Source: Bloomberg
Mexico may receive as much as $20 billion in foreign direct investment this year, 11 percent more than a prior forecast, as the second-biggest Latin American economy’s low wages and proximity to the U.S. draw producers.
“Companies are looking for the best place to invest,” Economy Minister Bruno Ferrari said in an Aug. 19 interview in Los Angeles. “It’s obvious that Mexico has been that place for North America.”
Mexico has manufacturing costs 25 percent lower than the U.S., is producing more engineers than other countries and is signing free trade pacts with nations like Colombia, Ferrari said. The expected $20 billion compares to $18 billion estimated earlier this year by Finance Minister Ernesto Cordero.
Mexican economists have also boosted their forecast for FDI, as the foreign investment is known, in the most recent central bank survey Aug. 1, saying the that country may get $19.7 billion this year compared with $19.5 billion in July.
In the past year, Mexico has attracted auto manufacturers like Volkswagen AG (VOW), Nissan Motor Co., Mazda Motor Co. and General Motors Co. (GM) to announce investments in the country of more than $400 million each.
Honda Motor Co., Japan’s third-largest automaker, said on Aug. 12 it plans to build an $800 million factory in the central Mexican city of Celaya.

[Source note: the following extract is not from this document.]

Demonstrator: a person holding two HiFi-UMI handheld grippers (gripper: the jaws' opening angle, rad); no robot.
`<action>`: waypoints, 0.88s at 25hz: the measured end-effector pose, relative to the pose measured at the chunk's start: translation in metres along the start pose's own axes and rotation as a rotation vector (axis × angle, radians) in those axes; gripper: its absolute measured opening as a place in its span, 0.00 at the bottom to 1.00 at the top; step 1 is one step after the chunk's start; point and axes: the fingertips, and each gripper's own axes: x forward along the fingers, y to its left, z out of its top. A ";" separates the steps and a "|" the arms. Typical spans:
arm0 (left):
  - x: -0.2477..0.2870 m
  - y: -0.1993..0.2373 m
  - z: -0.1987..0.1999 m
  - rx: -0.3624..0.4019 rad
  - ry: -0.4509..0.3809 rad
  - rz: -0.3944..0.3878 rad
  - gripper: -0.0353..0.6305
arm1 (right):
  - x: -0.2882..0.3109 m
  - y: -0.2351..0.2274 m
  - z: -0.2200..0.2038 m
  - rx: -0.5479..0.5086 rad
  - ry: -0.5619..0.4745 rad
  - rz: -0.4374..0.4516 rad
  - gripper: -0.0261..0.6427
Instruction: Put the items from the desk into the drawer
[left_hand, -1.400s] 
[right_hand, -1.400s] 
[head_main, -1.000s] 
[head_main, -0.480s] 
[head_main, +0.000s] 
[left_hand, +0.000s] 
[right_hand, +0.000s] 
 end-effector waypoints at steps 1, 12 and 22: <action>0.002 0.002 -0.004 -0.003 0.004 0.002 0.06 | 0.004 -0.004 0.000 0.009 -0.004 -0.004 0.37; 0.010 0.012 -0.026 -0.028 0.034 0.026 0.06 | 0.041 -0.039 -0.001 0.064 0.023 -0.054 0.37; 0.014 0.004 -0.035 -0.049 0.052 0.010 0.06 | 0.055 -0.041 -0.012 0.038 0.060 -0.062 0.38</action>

“We’re expecting to have more of those announcements before the year’s end,” Ferrari said, declining to identify the auto manufacturers that may open factories in Mexico.
Automotive Investments
The auto industry, including the production of auto parts, generated $64.9 billion in exports last year, according to a report by Citigroup Inc.’s Banamex unit. This surpasses the $41.7 billion received from crude and oil derivatives, the $21.3 billion from remittances and the $11.9 billion from tourism, Banamex data show.
Including portfolio investments, Mexico will get more than $40 billion this year, Deputy Finance Minister Gerardo Rodriguez said Aug. 10.

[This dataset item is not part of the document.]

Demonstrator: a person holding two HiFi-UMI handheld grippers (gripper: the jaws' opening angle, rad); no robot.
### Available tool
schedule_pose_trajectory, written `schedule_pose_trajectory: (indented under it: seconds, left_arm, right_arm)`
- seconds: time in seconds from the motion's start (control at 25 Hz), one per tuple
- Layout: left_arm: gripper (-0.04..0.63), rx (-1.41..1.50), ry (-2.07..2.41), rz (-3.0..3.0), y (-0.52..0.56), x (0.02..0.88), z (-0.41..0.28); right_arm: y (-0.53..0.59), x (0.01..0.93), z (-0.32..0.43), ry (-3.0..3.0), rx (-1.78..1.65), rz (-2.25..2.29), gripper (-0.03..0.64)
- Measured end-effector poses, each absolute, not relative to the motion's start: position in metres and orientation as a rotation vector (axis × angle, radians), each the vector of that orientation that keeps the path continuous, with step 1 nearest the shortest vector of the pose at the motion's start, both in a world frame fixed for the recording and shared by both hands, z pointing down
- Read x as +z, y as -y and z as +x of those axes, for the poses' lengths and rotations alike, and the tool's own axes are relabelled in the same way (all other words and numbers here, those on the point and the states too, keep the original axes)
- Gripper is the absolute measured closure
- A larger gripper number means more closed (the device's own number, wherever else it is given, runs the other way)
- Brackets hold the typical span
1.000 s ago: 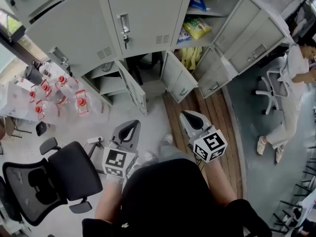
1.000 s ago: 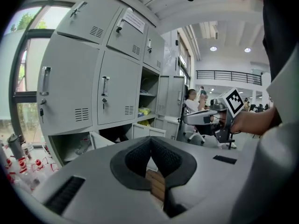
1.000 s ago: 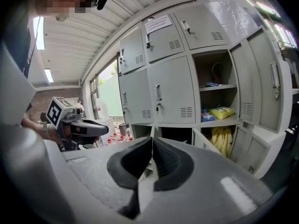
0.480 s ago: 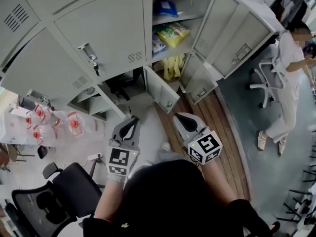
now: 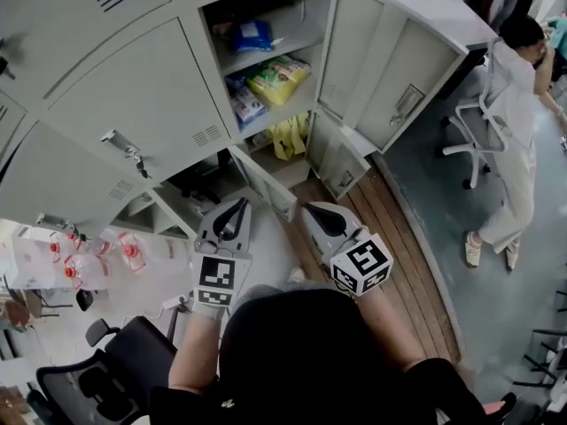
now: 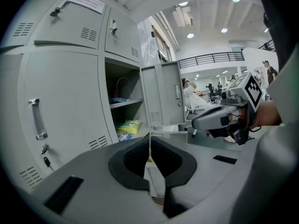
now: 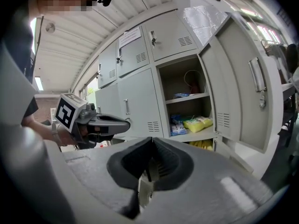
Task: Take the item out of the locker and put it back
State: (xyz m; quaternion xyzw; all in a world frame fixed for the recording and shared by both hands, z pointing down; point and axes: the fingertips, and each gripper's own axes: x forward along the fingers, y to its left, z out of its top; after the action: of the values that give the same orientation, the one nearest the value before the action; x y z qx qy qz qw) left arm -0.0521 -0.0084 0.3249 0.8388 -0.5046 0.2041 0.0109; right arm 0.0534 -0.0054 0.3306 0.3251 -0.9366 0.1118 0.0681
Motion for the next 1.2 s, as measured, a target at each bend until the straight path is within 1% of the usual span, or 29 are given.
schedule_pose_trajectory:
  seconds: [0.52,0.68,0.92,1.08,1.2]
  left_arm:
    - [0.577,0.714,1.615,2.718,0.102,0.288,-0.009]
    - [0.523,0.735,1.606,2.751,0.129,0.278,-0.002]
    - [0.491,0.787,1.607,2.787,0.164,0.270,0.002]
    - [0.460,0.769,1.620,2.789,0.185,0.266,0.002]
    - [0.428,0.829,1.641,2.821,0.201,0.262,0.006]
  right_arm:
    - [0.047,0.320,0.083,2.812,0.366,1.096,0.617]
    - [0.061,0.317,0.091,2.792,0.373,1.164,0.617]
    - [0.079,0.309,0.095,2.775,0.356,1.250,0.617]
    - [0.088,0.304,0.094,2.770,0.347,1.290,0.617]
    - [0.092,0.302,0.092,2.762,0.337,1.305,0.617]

Mexican peso bonds are posting the biggest rally in Latin America on speculation slowing economic growth will keep inflation near a five-year low and prompt the central bank to cut interest rates.
The yield on Mexico’s benchmark notes due in 2024 sank 95 basis points, or 0.95 percentage point, in the past month to a record 6.03 percent Aug. 18, according to data compiled by Bloomberg. Yields on similar-maturity Colombian peso bonds slid 41 basis points, while those on Brazil’s benchmark local securities maturing in 2021 dropped 77 basis points.
“We have been managing our finances in a very responsible way,” said Ferrari, who has been the head of the Economy Ministry since July 2010.
Slower Growth
Mexico’s IPC index fell 0.3 percent to 33,136.89 on Aug. 19 and has lost 14 percent so far this year.
Latin America and Caribbean countries received $159 billion in FDI last year, according to the World Investment Report 2011 by the United Nations Conference on Trade and Development.
Remittances have grown about 4 percent to 5 percent in the first five months this year and the government expects at least a similar amount to last year’s $21.2 billion, Ferrari said.
Mexico’s economy grew 3.3 percent in the second quarter from a year earlier, the slowest pace since the last three months of 2009, as agriculture and mining contracted.
Growth eased from 4.6 percent in the first quarter, the national statistics agency said Aug. 19 on its website. The median estimate of 19 economists surveyed by Bloomberg was for the economy to expand 3.6 percent.
Ferrari said the government still expects growth this year between 4 percent and 5 percent, slowing to between 3 percent and 4.5 percent in 2012.
The 26 consulting economic firms surveyed by the central bank cut their 2011 growth forecast for second consecutive month. The analysts now expect the economy to expand 4.24 percent compare with 4.31 percent in the July 1 monthly survey.